In terms of clinical application, niche positioning in the current clinical flow would be important. Generally speaking, many skin diagnoses are made from qualitative visual inspection often aided by optical techniques (e.g., Wood’s lamp) or histologically analyzed by biopsy. In this aspect, PAI has great potential to fit between the two diagnostic methods, providing detailed visualization of non-superficial skin structures and quantitative analysis of the structural features.
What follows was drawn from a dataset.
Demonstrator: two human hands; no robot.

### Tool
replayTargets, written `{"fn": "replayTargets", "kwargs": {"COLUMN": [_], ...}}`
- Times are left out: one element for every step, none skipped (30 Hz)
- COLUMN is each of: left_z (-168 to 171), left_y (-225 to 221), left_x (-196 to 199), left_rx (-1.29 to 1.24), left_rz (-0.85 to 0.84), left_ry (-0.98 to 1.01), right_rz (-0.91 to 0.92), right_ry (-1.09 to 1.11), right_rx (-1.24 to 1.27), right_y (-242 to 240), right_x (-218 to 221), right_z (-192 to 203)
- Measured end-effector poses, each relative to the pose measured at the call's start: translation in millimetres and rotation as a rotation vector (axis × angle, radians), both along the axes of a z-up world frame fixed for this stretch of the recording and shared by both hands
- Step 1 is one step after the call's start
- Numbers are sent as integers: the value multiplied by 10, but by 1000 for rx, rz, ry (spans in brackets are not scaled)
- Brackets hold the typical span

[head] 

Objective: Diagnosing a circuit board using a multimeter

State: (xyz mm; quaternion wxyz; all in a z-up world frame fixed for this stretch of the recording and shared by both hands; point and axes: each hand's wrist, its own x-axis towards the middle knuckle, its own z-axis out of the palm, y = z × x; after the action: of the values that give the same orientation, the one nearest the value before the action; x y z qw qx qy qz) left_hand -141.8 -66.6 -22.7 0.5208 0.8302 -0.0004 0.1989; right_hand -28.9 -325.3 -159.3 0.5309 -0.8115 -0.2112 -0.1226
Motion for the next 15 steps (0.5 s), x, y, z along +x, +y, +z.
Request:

Still, the reliability and repeatability of PAI modalities should be validated in comparison to conventional techniques, and especially the effect of skin color on the PAI results should be investigated thoroughly. Due to the nature of optical and acoustic beams, the existence of thick scars, scabs, or calluses could also limit the application of PAI. Furthermore, PAI systems should be designed with extra care for hygiene because they require direct contact with the skin.
6. Conclusion
Overall, PAI technology can diagnose human skin non-invasively and potentially meet a variety of needs in dermatology such as staging, progression, and treatment monitoring. PAI also provides quantifiable metrics by analyzing the PA signal amplitudes that represent Hb or melanin contents observed in various scales using PAM, PAMes, or PAT. By adopting a fit-for-purpose PAI system, dermatologists will be able to effectively diagnose and test skin diseases, and reduce the number of repetitive treatments.